Quiere que le hable de las niñas muertas en la playa. Que le cuente quiénes fueron. Si jugaban en la arena o habían perdido el barco. Si no hubiera sido mejor que las tragara el mar al caer la tarde. Pide que le diga si eran felices, si conocieron algo del amor, el primer abc. Insiste que le explique por qué hay flores que se cortan a destiempo. Por qué el agua que las acaricia no cambia de color en las manos del asesino. Dejo pasar un ángel (y otro y otro y otro y otro…).

Voto de silencio

“Yo podría ser la esposa de un mafioso”, se jacta en la peluquería para garantizarle a ese puñado de arpías que pueden contar con su voto de silencio. “Una tumba soy”, remarca por si quedaran dudas.

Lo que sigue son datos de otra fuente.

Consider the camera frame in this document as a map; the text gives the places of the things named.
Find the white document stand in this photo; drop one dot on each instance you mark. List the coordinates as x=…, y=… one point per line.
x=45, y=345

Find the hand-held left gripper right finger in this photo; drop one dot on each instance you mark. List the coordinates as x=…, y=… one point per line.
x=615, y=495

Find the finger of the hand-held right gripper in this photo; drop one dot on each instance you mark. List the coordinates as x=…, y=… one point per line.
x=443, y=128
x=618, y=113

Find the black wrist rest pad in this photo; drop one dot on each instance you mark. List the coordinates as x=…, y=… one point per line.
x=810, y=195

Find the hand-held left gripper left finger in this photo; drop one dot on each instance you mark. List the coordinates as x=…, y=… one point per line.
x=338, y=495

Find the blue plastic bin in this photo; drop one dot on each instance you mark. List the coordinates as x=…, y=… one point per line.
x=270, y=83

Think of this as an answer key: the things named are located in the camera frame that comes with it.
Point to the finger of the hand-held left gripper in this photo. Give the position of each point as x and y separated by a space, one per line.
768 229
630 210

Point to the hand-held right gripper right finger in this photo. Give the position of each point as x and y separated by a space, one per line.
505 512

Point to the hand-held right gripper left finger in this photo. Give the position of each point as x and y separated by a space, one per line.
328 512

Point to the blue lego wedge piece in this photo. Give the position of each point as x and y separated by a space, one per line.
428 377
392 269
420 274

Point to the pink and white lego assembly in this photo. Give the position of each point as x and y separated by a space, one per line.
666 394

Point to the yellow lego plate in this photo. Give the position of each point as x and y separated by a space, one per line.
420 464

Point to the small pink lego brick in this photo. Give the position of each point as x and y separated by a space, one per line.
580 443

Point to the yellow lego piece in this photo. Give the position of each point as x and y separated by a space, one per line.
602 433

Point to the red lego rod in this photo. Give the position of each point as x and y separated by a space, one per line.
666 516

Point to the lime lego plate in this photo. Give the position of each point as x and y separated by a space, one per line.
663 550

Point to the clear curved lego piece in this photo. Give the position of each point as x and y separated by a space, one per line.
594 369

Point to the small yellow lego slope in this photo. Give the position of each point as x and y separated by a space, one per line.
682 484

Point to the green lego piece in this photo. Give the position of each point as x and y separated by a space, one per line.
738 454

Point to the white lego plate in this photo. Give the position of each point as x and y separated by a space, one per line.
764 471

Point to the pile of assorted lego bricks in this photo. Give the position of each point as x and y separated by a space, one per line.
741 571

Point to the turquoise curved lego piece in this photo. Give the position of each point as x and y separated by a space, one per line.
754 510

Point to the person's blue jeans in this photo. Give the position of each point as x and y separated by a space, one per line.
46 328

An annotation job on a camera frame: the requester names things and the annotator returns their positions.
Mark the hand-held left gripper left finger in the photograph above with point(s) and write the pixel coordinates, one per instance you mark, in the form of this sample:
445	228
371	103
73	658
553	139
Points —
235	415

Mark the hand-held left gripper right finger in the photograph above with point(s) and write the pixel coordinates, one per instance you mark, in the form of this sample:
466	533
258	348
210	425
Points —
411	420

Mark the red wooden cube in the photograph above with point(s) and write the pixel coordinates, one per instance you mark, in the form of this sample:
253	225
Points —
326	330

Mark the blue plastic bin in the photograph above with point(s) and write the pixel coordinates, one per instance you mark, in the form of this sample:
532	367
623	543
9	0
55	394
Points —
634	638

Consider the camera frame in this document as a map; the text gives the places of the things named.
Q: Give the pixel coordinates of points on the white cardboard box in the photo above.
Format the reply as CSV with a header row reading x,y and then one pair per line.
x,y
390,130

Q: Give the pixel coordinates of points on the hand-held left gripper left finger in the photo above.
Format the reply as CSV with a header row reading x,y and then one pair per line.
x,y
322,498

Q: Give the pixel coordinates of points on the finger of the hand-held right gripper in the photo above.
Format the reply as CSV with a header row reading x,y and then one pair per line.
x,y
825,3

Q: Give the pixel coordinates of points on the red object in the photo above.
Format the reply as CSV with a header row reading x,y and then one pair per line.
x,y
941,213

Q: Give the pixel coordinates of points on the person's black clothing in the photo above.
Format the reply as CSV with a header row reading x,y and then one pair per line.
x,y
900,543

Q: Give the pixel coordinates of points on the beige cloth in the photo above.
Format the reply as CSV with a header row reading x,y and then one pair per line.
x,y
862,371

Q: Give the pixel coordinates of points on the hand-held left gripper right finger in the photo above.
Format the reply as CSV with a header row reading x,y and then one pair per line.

Las otras, miembros estables del deslenguado confesionario, se miran con disimulo y esbozan sonrisas incómodas. El código de miradas confirma que ninguna está dispuesta a sugerir siquiera lo de su marido con la adolescente de la heladería o el escándalo que armó el otro día en el hotel de la vuelta. En cambio se permiten comentar el desliz de Esther, la rubia platinada que acaba de irse y cuya silla aún conserva el calor de su pesado cuerpo. “¿Qué, no sabías que está saliendo con un rugbier de 18? Parece que el pibe tiene tatuado el nombre de la madre en el hombro”, se pavonean en busca del efecto sorpresa. Mientras escucha, su cara se va transformando como el peinado de Sofía. “¿Mi hijo con esa puta?”, piensa allá dentro de su cabeza con anti frizz. Como puede, disimula su turbación y evita el menor comentario. Perfectamente podría ser la esposa de un mafioso.